About this exercise: State the number of lines that hold "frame" in the records below, with no other words.

Available data:
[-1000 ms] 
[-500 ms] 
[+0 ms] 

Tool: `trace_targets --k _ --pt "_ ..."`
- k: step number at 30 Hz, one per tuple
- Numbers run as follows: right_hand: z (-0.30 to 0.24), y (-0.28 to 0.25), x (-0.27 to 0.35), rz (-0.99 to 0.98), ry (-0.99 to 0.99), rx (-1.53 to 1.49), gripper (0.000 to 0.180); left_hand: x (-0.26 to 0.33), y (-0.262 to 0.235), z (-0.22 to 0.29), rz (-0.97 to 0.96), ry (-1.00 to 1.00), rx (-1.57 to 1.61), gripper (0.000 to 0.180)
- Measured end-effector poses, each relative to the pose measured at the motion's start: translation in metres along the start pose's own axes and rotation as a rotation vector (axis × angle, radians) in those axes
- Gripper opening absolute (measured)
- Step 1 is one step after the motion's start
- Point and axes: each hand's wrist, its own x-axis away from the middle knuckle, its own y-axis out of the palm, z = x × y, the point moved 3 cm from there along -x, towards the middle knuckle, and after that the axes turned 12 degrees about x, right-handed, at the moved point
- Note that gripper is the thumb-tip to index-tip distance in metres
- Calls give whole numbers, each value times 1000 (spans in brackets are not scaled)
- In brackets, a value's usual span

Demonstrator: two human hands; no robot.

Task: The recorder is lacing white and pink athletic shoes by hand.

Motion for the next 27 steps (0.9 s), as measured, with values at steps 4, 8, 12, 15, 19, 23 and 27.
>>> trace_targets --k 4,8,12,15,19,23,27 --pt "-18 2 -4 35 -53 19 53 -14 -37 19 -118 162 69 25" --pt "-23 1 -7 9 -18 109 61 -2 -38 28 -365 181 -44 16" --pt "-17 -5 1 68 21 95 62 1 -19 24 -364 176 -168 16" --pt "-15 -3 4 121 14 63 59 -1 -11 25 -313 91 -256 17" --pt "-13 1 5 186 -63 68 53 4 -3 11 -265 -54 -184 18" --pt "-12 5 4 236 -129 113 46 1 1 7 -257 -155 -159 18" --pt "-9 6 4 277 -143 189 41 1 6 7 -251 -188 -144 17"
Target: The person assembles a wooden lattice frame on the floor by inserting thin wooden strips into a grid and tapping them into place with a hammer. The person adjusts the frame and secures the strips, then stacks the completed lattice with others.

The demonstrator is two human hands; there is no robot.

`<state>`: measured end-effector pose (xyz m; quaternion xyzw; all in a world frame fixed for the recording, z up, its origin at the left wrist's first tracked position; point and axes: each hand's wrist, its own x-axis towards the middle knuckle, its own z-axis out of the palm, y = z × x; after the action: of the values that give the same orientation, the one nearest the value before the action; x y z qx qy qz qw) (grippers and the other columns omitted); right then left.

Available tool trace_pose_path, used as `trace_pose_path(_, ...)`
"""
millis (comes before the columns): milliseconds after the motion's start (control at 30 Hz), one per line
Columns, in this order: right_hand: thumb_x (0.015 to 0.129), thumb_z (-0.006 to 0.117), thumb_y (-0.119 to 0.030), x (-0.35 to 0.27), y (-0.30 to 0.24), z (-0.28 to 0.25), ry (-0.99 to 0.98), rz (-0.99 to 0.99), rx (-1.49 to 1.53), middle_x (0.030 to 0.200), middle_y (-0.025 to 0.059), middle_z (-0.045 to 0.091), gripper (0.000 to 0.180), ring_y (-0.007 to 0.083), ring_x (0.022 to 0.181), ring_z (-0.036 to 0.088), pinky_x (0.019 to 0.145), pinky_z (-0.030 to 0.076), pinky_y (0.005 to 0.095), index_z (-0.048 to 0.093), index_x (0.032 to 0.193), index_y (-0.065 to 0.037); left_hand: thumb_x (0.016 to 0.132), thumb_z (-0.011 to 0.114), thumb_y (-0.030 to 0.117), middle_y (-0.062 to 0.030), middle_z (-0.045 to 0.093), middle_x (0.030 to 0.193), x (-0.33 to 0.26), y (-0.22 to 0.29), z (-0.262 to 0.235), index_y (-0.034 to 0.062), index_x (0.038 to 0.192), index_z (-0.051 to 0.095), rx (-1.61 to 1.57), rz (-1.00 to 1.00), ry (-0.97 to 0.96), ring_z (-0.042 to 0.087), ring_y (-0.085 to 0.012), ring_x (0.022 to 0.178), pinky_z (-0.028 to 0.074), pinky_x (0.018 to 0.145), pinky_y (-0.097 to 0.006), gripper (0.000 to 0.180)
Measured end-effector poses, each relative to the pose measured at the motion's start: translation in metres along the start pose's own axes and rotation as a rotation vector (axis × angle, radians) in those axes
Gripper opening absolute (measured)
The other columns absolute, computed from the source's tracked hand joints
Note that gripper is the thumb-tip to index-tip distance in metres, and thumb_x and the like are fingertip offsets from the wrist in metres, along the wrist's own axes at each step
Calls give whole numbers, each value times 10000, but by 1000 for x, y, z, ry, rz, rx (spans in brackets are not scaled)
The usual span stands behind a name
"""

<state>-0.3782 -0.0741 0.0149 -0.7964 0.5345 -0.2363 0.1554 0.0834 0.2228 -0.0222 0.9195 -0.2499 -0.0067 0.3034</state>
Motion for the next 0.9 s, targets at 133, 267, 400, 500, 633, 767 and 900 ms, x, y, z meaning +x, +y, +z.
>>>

Exercise output: 2